Obviously, some minor part of this difference represents actuary estimates caused by differences in deductibles and copayments, as state law mandates comparability in benefits. But larger question is why the state would have taxpayers pick up the difference, through paying the state share, for choices made by some employees and retirees for a more expensive system? Why doesn’t the state just provide resources for a basic set of benefits and if clients want them structured a certain way, to have them pay all of the difference? Surely the state’s higher share cost in is in part a reflection of the higher costs involved by having state administration, above and beyond the staffing costs identified by Rainwater?

Rainwater also addressed a red herring argument of detractors, stating that a surplus of over a half a billion dollars administered by OGB to pay premiums could be lost by this sale. He said all of it would continue to be used for paying health insurance for its employees and retirees by the state regardless of any sale. In fact, much of the surplus has been generated in just the past few years through a succession of rate increases (except once always lower than requested by OGB, including this year when none was granted). In other words, OGB has overcharged taxpayers and enrollees, which also suggests new management might more appropriately price the product.

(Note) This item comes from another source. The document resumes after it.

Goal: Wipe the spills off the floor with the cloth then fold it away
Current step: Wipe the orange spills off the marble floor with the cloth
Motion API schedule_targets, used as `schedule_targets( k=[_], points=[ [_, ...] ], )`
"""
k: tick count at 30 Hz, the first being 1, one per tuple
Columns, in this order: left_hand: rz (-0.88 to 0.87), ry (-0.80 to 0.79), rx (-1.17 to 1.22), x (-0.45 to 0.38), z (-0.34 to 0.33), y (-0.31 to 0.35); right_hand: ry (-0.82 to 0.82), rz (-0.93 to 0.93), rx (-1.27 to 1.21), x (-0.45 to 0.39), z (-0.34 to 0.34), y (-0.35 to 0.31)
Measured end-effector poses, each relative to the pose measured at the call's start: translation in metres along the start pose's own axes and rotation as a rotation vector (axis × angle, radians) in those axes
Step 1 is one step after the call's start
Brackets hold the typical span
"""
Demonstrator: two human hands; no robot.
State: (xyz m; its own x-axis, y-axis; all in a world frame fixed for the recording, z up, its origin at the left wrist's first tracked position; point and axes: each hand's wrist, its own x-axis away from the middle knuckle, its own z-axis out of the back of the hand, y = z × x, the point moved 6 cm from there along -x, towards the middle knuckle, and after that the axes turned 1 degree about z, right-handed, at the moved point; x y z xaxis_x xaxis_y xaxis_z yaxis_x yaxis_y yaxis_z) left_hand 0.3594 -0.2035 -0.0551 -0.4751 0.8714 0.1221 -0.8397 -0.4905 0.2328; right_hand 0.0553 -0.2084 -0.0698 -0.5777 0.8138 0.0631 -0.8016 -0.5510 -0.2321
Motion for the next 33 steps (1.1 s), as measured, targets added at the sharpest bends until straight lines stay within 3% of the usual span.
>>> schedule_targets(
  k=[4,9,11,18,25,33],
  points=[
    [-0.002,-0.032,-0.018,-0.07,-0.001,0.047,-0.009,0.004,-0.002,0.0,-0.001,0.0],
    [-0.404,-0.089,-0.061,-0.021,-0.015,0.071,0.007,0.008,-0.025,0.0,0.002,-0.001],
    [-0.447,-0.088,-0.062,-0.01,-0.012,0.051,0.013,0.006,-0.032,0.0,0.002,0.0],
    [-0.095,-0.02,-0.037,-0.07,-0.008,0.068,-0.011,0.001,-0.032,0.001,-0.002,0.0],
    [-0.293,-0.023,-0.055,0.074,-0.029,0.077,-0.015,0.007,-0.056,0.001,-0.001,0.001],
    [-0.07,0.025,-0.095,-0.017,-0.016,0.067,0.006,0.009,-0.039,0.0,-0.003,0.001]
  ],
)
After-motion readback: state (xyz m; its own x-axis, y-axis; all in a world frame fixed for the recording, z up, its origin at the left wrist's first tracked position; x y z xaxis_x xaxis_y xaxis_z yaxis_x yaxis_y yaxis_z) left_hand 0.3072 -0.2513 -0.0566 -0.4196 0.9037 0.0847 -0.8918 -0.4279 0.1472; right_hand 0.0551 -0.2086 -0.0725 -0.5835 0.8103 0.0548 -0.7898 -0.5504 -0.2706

Not addressed by Rainwater was the absurdity of some opponents in their trying to paint this change as a money-loser to the state. If that’s so, why does almost every other state follow a similar arrangement? And then why isn’t Louisiana pushing to dump the HMO plan administrator and having the state run all the plans if there’s some theoretical superiority to having government do it? Not surprisingly, those that oppose remain silent on these philosophical points nor can provide any evidence that HMO plan costs are higher than they would be without state involvement.

For this change to occur, the Administration needs only assent of the Joint Legislative Committee on the Budget on the contract of sale. If that shows any kind of savings, it would be difficult politically to reject that. That’s less daunting than legislation passing to produce the result, which may explain the more aggressive effort from Jindal on this as opposed to prison operation privatization.

Democrats, good old boy legislators, bureaucrats, and their allies who would rather protect state jobs than taxpayers and want to throw anything out there to criticize Jindal keep trying to spin conspiracy theories about the idea (the most unhinged being it was part of some scheme to allow Jindal staffers to parachute into private sector jobs), but the beneficial economics of it all to state employees, its retirees, and taxpayers are clear. Let’s hope Jindal doesn’t lose his nerve on this part of the privatization agenda.